During the past decade, UNICEF has taken a holistic and rights based view of maternal health. To this end, UNICEF has been working to enhance the role of women, prevent child marriage, increase girls education, educate and abolish Female Genital Mutilation/Cutting (FGM/C), and support the development of adolescent life skills. UNICEF supports improved antenatal care (Tetanus Toxoid, Insecticide treated nets (ITN), Intermittent Presumptive Treatment (IPT), nutrition), Prevention of Mother to Child Transmission of HIV (PMTCT), increased women’s access to HIV treatment. Depending on country needs, UNICEF also supports training of skilled birth attendants (SBA), Emergency Obstetric Care programmes (EmOC) and more recently, improved newborn and post natal care initiatives.

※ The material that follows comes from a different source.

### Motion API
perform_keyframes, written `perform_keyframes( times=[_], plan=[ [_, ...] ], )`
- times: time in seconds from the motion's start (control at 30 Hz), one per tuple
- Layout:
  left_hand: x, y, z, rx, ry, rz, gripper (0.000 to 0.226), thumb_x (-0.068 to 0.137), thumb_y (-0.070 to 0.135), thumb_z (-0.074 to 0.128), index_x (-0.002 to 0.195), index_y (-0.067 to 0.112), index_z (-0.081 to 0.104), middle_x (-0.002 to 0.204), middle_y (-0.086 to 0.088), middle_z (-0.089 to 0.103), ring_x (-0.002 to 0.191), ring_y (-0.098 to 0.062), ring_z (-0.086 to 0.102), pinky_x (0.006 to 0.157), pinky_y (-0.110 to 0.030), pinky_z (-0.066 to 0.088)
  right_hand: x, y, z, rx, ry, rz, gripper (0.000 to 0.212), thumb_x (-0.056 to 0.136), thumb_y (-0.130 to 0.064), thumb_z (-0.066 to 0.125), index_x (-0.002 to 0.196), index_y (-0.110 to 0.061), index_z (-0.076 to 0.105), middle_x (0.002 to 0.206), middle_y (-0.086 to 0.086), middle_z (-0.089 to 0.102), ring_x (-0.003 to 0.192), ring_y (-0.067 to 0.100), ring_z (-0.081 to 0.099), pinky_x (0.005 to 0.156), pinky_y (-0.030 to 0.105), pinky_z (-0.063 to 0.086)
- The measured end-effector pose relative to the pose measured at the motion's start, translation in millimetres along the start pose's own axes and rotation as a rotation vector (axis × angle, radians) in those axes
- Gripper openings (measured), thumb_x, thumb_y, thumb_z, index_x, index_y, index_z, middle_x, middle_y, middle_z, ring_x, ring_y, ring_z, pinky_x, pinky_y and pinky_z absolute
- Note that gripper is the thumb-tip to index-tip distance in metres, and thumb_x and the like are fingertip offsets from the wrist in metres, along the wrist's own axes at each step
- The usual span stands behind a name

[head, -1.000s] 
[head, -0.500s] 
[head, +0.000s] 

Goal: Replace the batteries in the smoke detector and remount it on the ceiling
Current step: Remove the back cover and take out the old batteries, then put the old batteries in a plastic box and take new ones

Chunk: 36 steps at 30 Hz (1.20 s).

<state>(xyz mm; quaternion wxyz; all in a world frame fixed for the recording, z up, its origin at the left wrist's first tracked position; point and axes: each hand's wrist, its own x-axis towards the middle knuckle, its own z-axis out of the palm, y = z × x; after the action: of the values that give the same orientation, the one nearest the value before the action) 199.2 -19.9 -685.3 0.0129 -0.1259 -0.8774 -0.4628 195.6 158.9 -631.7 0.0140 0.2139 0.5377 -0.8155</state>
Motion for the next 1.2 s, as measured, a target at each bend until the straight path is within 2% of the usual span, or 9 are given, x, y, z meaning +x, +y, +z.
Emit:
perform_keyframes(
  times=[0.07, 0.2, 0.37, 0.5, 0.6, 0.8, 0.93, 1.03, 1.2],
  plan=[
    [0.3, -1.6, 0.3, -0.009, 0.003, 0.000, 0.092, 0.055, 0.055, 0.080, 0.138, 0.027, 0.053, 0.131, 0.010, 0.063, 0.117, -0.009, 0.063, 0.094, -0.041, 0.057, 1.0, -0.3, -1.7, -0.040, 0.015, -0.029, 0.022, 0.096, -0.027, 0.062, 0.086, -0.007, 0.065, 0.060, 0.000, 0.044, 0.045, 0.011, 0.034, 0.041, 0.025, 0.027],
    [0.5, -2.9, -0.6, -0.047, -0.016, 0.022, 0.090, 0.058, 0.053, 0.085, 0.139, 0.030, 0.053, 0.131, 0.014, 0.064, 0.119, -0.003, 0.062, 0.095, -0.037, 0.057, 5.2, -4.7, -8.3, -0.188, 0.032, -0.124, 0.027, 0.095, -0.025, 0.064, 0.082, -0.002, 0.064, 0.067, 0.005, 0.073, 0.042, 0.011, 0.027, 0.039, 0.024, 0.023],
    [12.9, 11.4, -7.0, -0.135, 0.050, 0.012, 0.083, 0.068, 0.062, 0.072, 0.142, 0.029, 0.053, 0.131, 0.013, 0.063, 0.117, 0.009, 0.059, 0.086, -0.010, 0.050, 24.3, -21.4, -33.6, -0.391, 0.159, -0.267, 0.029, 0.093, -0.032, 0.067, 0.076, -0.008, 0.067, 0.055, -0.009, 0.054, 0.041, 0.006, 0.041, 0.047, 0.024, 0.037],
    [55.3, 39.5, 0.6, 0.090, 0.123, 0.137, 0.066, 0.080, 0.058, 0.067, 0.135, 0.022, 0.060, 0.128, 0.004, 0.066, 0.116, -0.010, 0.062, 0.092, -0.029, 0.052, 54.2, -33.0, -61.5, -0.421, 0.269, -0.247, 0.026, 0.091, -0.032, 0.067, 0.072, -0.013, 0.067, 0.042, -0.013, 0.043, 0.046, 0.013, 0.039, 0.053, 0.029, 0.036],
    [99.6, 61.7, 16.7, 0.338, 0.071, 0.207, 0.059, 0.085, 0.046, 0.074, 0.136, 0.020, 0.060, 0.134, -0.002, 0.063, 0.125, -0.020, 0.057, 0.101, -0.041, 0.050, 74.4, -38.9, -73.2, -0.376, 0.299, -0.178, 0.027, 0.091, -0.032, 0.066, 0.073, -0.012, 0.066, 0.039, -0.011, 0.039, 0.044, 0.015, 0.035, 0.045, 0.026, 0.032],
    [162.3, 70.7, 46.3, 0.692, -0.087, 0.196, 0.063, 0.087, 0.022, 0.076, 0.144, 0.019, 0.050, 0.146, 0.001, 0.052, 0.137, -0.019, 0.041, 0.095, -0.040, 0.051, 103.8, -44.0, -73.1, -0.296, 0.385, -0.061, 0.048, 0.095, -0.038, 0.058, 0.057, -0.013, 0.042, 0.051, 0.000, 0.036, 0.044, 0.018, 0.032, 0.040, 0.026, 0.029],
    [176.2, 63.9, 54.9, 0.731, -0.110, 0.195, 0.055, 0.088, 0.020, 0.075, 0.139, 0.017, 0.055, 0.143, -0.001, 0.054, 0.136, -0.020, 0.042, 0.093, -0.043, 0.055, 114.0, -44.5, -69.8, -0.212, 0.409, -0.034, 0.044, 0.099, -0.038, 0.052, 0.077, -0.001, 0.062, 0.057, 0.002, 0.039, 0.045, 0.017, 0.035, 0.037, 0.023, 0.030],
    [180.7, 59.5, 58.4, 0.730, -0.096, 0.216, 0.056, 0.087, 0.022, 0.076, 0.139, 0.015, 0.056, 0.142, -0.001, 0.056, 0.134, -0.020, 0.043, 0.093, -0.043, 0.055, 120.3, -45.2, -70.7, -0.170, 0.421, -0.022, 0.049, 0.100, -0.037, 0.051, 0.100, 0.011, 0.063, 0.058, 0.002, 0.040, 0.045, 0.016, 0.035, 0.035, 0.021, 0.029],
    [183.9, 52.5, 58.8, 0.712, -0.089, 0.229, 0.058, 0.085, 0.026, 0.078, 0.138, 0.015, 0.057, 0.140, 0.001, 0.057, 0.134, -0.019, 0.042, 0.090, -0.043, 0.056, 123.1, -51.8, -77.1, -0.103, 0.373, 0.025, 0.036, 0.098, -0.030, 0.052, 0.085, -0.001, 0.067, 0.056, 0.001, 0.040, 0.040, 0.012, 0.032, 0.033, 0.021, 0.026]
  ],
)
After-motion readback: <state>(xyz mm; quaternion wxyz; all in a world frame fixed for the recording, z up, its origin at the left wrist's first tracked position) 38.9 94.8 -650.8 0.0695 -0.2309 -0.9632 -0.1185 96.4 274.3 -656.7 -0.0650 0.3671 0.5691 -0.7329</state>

Recent evidence, highlighted in the Lancet Series on child survival (2003), newborn survival (2005), maternal survival (2006) and on reproductive health (2006), reveal that a package of interventions, if implemented at scale, could substantially reduce both newborn and maternal mortality. Some of these interventions, particularly for saving mothers lives, need to take place in a Basic or Comprehensive Emergency Obstetric Care (BEmOC /CEmOC) facility, many, especially for the newborn, but also for the mother, can take place in the home by a community health worker or visiting nurse.

Global partnerships and initiatives

UNICEF, working with governments and partners, can assist in developing home-based maternal and newborn care programmes based on successful models of CHWs, and/or community women’s groups, while strengthening health facilities and the referral linkages between communities and hospitals providing emergency care. At country level, this may take different approaches depending on the needs and realities of each country.

At the global level, UNICEF is a key member of the Partnership for Maternal Newborn and Child Health (PMNCH), and works closely with sister UN agencies - UNFPA (Safe Motherhood) and WHO (Making Pregnancy Safer Initiative).



MDGs 4 and 5

  • Reduce the infant mortality rate by two thirds by 2015.
  • Reduce by three quarters the maternal mortality ratio by 2015.